● **Problem to work on**:
Using the entries below, copy exactly each line from the line with "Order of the" up to and including the line with "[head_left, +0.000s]", with every picture left out.

● **Supplied material**:
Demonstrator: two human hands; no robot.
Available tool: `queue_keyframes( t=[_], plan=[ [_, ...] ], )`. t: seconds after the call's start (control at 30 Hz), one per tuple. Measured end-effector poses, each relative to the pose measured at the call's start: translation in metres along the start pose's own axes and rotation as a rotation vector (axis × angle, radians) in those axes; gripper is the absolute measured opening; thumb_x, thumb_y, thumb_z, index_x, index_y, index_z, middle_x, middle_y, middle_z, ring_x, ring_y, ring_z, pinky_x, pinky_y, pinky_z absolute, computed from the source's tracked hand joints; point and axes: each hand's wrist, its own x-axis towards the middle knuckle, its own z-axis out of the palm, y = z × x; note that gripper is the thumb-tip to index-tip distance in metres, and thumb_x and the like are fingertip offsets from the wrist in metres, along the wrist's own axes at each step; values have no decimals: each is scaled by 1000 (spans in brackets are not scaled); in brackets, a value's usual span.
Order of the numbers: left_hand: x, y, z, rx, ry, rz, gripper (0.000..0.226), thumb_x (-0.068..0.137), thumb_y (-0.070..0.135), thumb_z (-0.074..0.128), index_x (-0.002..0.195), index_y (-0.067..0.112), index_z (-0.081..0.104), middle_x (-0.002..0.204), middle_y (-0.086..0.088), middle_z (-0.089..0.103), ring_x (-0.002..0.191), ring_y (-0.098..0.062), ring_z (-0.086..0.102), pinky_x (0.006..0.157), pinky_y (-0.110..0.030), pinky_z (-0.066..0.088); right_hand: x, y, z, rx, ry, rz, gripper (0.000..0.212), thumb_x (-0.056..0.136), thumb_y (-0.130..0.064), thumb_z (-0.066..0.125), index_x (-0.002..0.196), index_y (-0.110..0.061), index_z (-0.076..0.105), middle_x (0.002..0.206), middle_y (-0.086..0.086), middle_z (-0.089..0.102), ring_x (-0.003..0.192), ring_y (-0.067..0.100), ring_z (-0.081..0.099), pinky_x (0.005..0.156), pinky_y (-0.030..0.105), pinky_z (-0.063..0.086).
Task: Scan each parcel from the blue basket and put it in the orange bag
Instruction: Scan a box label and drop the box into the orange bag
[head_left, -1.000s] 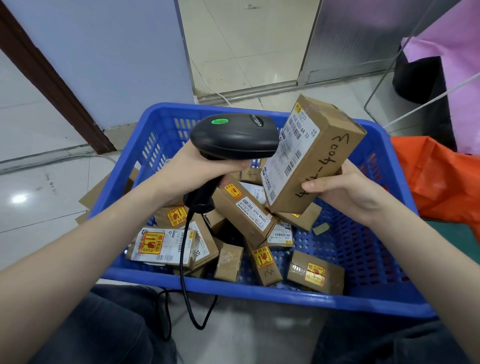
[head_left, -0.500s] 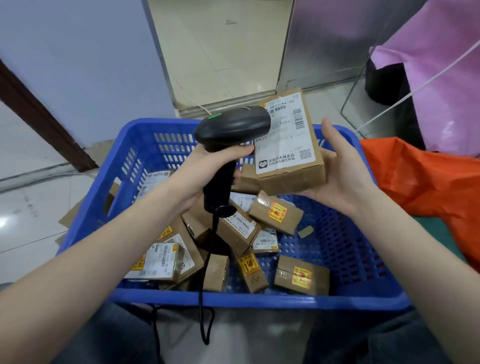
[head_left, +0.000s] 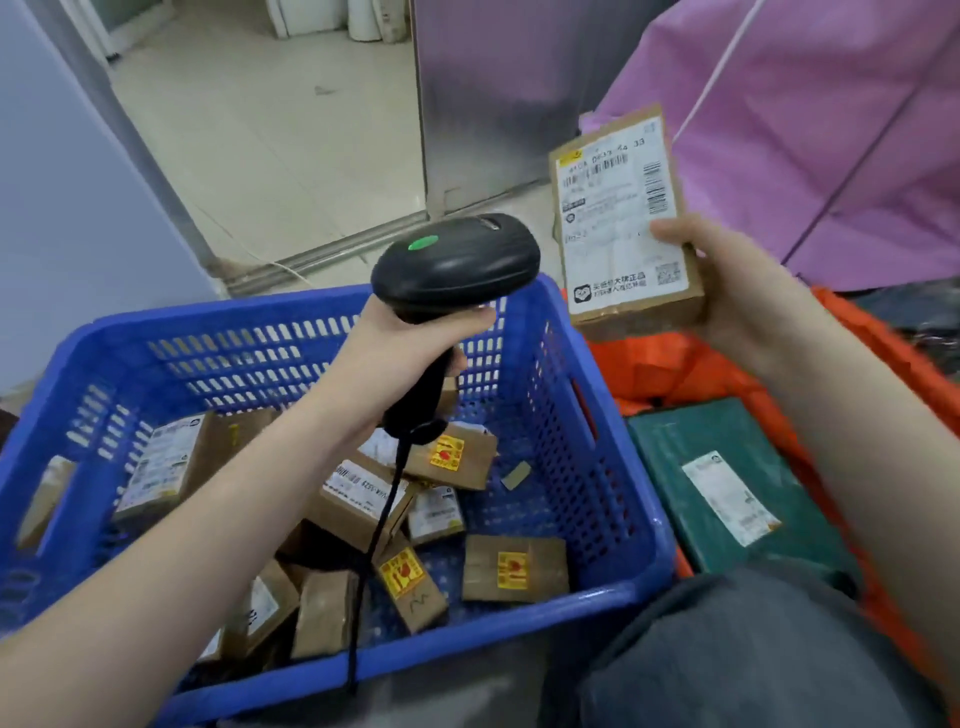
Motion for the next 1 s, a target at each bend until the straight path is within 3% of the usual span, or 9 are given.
queue_keyframes(
  t=[0.1, 0.17, 0.23, 0.37, 0.53, 0.67, 0.8, 0.9, 1.0],
  plan=[
    [8, -14, 32, 72, 3, -41, 12, 83, 16, 71, 76, 21, 63, 71, -12, 57, 62, -17, 55, 64, -27, 51, 4, 21, -56, -74, 214, -32, 32, 85, -21, 62, 115, -8, 63, 93, 3, 75, 86, 17, 70, 79, 33, 55],
    [14, -30, 49, 175, -6, -60, 20, 83, 16, 71, 66, 19, 60, 62, -7, 58, 53, -9, 53, 55, -17, 46, 4, 48, -89, -134, 298, 36, 24, 87, -20, 62, 107, -8, 66, 74, -3, 74, 67, 10, 69, 63, 27, 56],
    [20, -47, 61, 234, -15, -96, 22, 82, 16, 72, 65, 18, 59, 55, 0, 56, 48, -4, 52, 54, -18, 45, 0, 83, -117, -163, 341, 133, 30, 87, -22, 63, 112, -7, 65, 79, 0, 74, 65, 11, 68, 54, 24, 52],
    [26, -78, 79, 267, -44, -143, 12, 82, 12, 73, 77, 17, 63, 50, 8, 56, 45, -1, 49, 53, -19, 43, -11, 150, -149, -254, 395, 275, 40, 87, -24, 65, 121, -12, 51, 96, 4, 66, 78, 15, 64, 62, 28, 47],
    [27, -108, 93, 312, -75, -215, 11, 80, 13, 75, 86, 15, 65, 49, 7, 57, 46, -2, 50, 48, -16, 42, -9, 214, -151, -348, 310, 414, 38, 87, -25, 65, 119, -9, 51, 91, 7, 65, 72, 14, 61, 63, 28, 46],
    [28, -126, 99, 360, -99, -268, 13, 80, 14, 75, 88, 10, 66, 60, -4, 58, 61, -17, 53, 58, -29, 43, 0, 249, -146, -384, 243, 451, 35, 90, -19, 62, 121, -5, 51, 94, 4, 62, 70, 10, 57, 59, 20, 45],
    [33, -138, 103, 441, -97, -282, 11, 81, 14, 74, 86, 10, 65, 56, -4, 57, 55, -16, 52, 50, -24, 43, 6, 272, -144, -535, 150, 481, 36, 90, -21, 61, 122, -6, 52, 108, 5, 60, 96, 21, 59, 87, 31, 48],
    [34, -142, 102, 460, -91, -282, 17, 81, 14, 73, 90, 2, 65, 57, -6, 57, 52, -14, 51, 44, -16, 40, 8, 279, -145, -604, 109, 483, 36, 89, -14, 58, 124, -6, 51, 113, 7, 60, 98, 23, 59, 84, 32, 49],
    [35, -141, 97, 429, -84, -292, 21, 81, 15, 73, 94, 0, 67, 58, -5, 59, 57, -15, 53, 50, -21, 42, 10, 275, -146, -647, 135, 439, 41, 87, -10, 60, 127, -6, 50, 125, 10, 58, 111, 24, 57, 89, 33, 47]
  ],
)
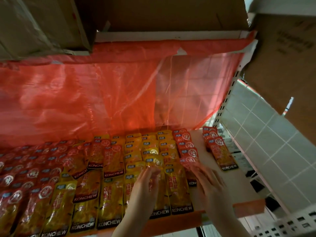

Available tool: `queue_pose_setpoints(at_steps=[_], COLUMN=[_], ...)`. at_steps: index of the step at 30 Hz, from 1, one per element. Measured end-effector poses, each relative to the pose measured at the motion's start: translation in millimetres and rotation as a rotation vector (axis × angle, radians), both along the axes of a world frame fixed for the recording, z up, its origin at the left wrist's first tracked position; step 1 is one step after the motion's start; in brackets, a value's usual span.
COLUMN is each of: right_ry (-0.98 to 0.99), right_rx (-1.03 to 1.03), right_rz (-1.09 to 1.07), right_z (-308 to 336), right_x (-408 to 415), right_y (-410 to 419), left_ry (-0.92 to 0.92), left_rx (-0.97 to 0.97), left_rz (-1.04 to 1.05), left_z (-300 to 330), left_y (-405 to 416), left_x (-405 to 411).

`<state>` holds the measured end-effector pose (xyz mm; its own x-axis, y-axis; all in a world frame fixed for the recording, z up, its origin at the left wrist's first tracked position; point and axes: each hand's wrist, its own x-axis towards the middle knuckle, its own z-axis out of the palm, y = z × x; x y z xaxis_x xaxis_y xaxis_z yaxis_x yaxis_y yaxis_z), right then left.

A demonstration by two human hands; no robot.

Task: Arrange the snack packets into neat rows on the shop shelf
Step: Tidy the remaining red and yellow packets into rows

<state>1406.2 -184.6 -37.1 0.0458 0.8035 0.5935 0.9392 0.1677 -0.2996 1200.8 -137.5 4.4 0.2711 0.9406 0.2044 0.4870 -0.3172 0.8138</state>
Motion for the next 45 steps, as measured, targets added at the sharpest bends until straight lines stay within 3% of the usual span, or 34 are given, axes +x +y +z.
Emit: queue_pose_setpoints(at_steps=[9, 15, 24, 37, 41, 45], right_ry=[-0.096, -0.034, 0.334, 0.567, 0.500, 0.213], right_rx=[-0.131, -0.178, -0.225, -0.322, -0.225, -0.109], right_rz=[-0.161, -0.075, -0.101, -0.075, -0.103, -0.125], right_z=[-1, 2, 5, 8, 15, 28], right_x=[-4, -4, 13, 9, 5, -4], right_y=[2, -1, 5, 19, 21, 28], left_ry=[-0.008, -0.015, -0.043, -0.049, -0.039, -0.027], left_rx=[-0.013, -0.032, -0.065, -0.095, -0.098, -0.078], left_rz=[0.009, 0.008, -0.005, 0.030, 0.052, 0.099], left_z=[-2, -5, -9, -5, -4, -5], left_y=[2, 1, 0, 0, 3, 7], left_x=[-3, -3, -7, -20, -28, -39])
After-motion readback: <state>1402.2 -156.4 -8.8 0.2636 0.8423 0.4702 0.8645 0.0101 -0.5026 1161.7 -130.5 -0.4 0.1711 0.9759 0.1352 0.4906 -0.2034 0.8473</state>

● **Expected answer**:
Order of the numbers: left_hand: x, y, z, rx, ry, rz, gripper (0.000..0.226), thumb_x (-0.068..0.137), thumb_y (-0.070..0.135), thumb_z (-0.074..0.128), index_x (-0.002..0.195), index_y (-0.067..0.112), index_z (-0.081..0.104), middle_x (-0.002..0.204), middle_y (-0.086..0.088), middle_z (-0.089..0.103), ring_x (-0.002..0.191), ring_y (-0.098..0.062), ring_z (-0.086..0.102), pinky_x (0.006..0.157), pinky_y (-0.110..0.030), pinky_z (-0.066..0.088); right_hand: x, y, z, rx, ry, rz, gripper (0.000..0.212), thumb_x (-0.056..0.136), thumb_y (-0.130..0.064), thumb_z (-0.066..0.125), index_x (-0.002..0.196), index_y (-0.110..0.061), index_z (-0.076..0.105), middle_x (0.002..0.206), middle_y (-0.086..0.086), middle_z (-0.089..0.102), ring_x (-0.003..0.192), ring_y (-0.067..0.100), ring_z (-0.081..0.099), pinky_x (0.005..0.156), pinky_y (-0.030..0.105), pinky_z (-0.063..0.086).
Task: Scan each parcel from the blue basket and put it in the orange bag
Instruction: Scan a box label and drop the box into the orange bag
[head_left, -1.000s] 
[head_left, -0.500s] 
[head_left, +0.000s] 

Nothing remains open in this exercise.